Saturday, August 12, 2023

Divining Rodriguez

 

Rodriguez - Forget It


The next segment of the busy weekend is the first of two memorials for two superstars that passed away last week on consecutive days.

I covered this guy once before, but now that he is gone I'm gonna do it again, because he was that good.

He was so good that it took decades for him to get his due.

Once he did, he took his rightful place as a full-on rock star.

It didn't start out that way. As everyone is now aware, his two '70s albums sold roughly 14 copies apiece back when they were released to an uncaring public more attuned to T. Rex and The Band. But more on that tomorrow.

It took an extraordinary migration of his albums across the world -- from Detroit to Johannesburg, in fact -- to globally reveal his exceptional songs.

There's really no explaining it, other than to say that liberally-minded white kids in 1970s/1980s South Africa somehow got a hold of this man's records... and used them as fuel for the eventual overthrow of the Apartheid system.
I know it sounds incongruous and impossible, yet there it is.
That's it: 20 songs so cynical and biting in their study of the human condition, strangers culturally removed from the conditions that produced them by tens of thousands of miles were able to cast off the shackles of history with those tunes in their headphones.

It's a story so fantastical they hadda make a movie about it.
When that film hit, all hell broke loose and our hero began his resurrection, ascending to heights most songwriters only ever dream of... except his big success came much later in life.

So now Rodriguez -- some people are so cool, they only need to go by one name for you to know who they are, but for the record his first name was Sixto -- has moved on to join the firmament of the musical immortals.
Obviously he's a tough one to cover, with a 40 year career gap where he was mostly inactive and building/demolishing houses in his native Detroit.

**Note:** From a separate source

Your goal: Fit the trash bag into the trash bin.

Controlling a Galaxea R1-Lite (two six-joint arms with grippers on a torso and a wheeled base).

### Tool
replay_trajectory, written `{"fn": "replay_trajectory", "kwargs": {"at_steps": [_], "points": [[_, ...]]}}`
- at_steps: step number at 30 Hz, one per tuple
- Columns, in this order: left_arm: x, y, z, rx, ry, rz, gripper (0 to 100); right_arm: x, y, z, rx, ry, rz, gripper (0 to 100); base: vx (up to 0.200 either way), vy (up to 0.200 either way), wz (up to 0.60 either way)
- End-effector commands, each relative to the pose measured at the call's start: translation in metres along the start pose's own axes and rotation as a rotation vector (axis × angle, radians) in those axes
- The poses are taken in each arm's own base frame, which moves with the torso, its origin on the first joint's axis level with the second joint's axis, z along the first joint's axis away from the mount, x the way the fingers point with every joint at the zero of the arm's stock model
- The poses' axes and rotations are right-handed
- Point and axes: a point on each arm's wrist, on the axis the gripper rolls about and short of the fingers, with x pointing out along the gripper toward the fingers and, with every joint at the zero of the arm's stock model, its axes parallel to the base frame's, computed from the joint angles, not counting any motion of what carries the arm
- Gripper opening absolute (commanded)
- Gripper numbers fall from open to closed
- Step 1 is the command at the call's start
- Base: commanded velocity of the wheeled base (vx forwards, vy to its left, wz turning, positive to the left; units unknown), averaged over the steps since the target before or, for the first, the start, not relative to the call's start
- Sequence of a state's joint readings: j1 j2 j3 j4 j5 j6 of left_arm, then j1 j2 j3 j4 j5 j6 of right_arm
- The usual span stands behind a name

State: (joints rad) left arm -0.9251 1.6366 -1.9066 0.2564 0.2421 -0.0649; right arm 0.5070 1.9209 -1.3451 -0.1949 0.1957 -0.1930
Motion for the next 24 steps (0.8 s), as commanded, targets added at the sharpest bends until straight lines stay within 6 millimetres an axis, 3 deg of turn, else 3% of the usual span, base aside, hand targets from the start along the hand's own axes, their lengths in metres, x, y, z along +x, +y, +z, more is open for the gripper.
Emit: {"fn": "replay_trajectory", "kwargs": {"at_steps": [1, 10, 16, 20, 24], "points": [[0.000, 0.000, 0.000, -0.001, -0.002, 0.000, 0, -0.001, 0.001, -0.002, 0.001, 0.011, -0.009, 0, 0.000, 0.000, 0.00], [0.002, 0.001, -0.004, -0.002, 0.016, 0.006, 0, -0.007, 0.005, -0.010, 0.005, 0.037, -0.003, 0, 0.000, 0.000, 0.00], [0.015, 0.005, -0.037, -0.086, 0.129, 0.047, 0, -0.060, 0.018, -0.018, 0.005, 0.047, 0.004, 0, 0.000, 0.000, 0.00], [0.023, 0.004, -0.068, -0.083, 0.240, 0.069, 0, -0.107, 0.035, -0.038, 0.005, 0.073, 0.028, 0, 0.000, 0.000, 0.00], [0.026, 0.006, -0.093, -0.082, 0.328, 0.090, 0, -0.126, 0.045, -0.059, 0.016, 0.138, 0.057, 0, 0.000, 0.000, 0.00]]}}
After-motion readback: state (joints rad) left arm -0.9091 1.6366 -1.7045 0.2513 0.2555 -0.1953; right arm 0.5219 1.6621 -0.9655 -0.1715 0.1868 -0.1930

But for a brief time as the 1970s ended, he did get some traction in (of all places) Australia and New Zealand, with tours there during that period.
Lucky for us, one of those tours produced a live record, only ever issued Down Under in 1981 and never rereleased in the digital era.
Good luck finding any sort of lossless vinyl rip of this LP. Well, good luck unless you're reading this page right now, anyway.
Rodriguez
Alive
Live in Sydney, Australia 1979

01 Can't Get Away
02 Street Boy
03 Like Janis
04 I Think of You
05 I'll Slip Away
06 A Most Disgusting Song
07 Forget It
08 Inner City Blues
09 Halfway Up the Stairs
10 To Whom It May Concern

Total time: 40:08

Sixto Rodriguez - guitar & vocals
Steve Cooney - guitar & mandolin
José Guadiana - flute
Jake Salazar - bass
Doug McDonald - drums

beautiful vinyl rip of a just-unsealed LP only ever released in Australia and New Zealand in 1981
recorded at the State Theater, Sydney AU 4.6.1979 & the Regent Theater, Sydney AU 4.8.1979
volume increased +4 dB throughout by EN, August 2023
never yet reissued in the digital era
166 MB FLAC/direct link

I'll be back -- a little further down the crazy river -- with Memorial #2, but I wanted to make sure the Cold Fact that Rodriguez was as awesome and impactful a songsmith as any that has graced our lifetimes was made clear. And don't forget it!--J.